Work order ▸ Retype the whole listing below, character for character.

---+---

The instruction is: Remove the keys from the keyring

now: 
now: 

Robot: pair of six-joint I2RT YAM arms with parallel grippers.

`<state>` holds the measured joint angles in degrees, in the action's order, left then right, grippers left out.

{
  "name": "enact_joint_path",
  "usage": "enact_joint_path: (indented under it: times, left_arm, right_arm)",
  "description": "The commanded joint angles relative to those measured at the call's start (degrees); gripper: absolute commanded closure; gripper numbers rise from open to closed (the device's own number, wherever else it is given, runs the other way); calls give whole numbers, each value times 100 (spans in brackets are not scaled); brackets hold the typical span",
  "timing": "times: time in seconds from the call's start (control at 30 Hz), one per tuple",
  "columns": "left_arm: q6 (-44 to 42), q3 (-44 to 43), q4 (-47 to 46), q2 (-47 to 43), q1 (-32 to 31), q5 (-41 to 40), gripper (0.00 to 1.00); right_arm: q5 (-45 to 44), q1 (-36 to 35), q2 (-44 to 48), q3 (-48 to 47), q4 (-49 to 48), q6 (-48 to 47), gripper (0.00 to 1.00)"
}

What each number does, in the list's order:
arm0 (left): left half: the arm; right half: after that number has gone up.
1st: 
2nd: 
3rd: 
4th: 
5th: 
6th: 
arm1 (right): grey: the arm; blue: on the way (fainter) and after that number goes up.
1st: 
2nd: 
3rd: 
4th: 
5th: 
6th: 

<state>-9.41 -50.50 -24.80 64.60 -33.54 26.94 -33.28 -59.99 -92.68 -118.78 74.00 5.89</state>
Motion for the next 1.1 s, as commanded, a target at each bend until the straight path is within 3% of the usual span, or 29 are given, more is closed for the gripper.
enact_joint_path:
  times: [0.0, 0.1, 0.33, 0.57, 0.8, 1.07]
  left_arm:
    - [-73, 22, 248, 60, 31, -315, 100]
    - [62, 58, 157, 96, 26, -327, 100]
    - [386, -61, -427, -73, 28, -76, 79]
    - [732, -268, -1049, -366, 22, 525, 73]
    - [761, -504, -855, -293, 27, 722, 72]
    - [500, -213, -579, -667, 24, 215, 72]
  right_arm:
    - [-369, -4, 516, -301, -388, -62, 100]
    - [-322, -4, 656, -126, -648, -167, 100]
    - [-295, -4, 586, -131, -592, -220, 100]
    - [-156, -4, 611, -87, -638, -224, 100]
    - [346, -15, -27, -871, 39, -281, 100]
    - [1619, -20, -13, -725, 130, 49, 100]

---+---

Written response ▸
The instruction is: Remove the keys from the keyring

now: 
now: 

Robot: pair of six-joint I2RT YAM arms with parallel grippers.

`<state>` holds the measured joint angles in degrees, in the action's order, left then right, grippers left out.

{
  "name": "enact_joint_path",
  "usage": "enact_joint_path: (indented under it: times, left_arm, right_arm)",
  "description": "The commanded joint angles relative to those measured at the call's start (degrees); gripper: absolute commanded closure; gripper numbers rise from open to closed (the device's own number, wherever else it is given, runs the other way); calls give whole numbers, each value times 100 (spans in brackets are not scaled); brackets hold the typical span",
  "timing": "times: time in seconds from the call's start (control at 30 Hz), one per tuple",
  "columns": "left_arm: q6 (-44 to 42), q3 (-44 to 43), q4 (-47 to 46), q2 (-47 to 43), q1 (-32 to 31), q5 (-41 to 40), gripper (0.00 to 1.00); right_arm: q5 (-45 to 44), q1 (-36 to 35), q2 (-44 to 48), q3 (-48 to 47), q4 (-49 to 48), q6 (-48 to 47), gripper (0.00 to 1.00)"
}

What each number does, in the list's order:
arm0 (left): left half: the arm; right half: after that number has gone up.
1st: 
2nd: 
3rd: 
4th: 
5th: 
6th: 
arm1 (right): grey: the arm; blue: on the way (fainter) and after that number goes up.
1st: 
2nd: 
3rd: 
4th: 
5th: 
6th: 

<state>-9.41 -50.50 -24.80 64.60 -33.54 26.94 -33.28 -59.99 -92.68 -118.78 74.00 5.89</state>
Motion for the next 1.1 s, as commanded, a target at each bend until the straight path is within 3% of the usual span, or 29 are given, more is closed for the gripper.
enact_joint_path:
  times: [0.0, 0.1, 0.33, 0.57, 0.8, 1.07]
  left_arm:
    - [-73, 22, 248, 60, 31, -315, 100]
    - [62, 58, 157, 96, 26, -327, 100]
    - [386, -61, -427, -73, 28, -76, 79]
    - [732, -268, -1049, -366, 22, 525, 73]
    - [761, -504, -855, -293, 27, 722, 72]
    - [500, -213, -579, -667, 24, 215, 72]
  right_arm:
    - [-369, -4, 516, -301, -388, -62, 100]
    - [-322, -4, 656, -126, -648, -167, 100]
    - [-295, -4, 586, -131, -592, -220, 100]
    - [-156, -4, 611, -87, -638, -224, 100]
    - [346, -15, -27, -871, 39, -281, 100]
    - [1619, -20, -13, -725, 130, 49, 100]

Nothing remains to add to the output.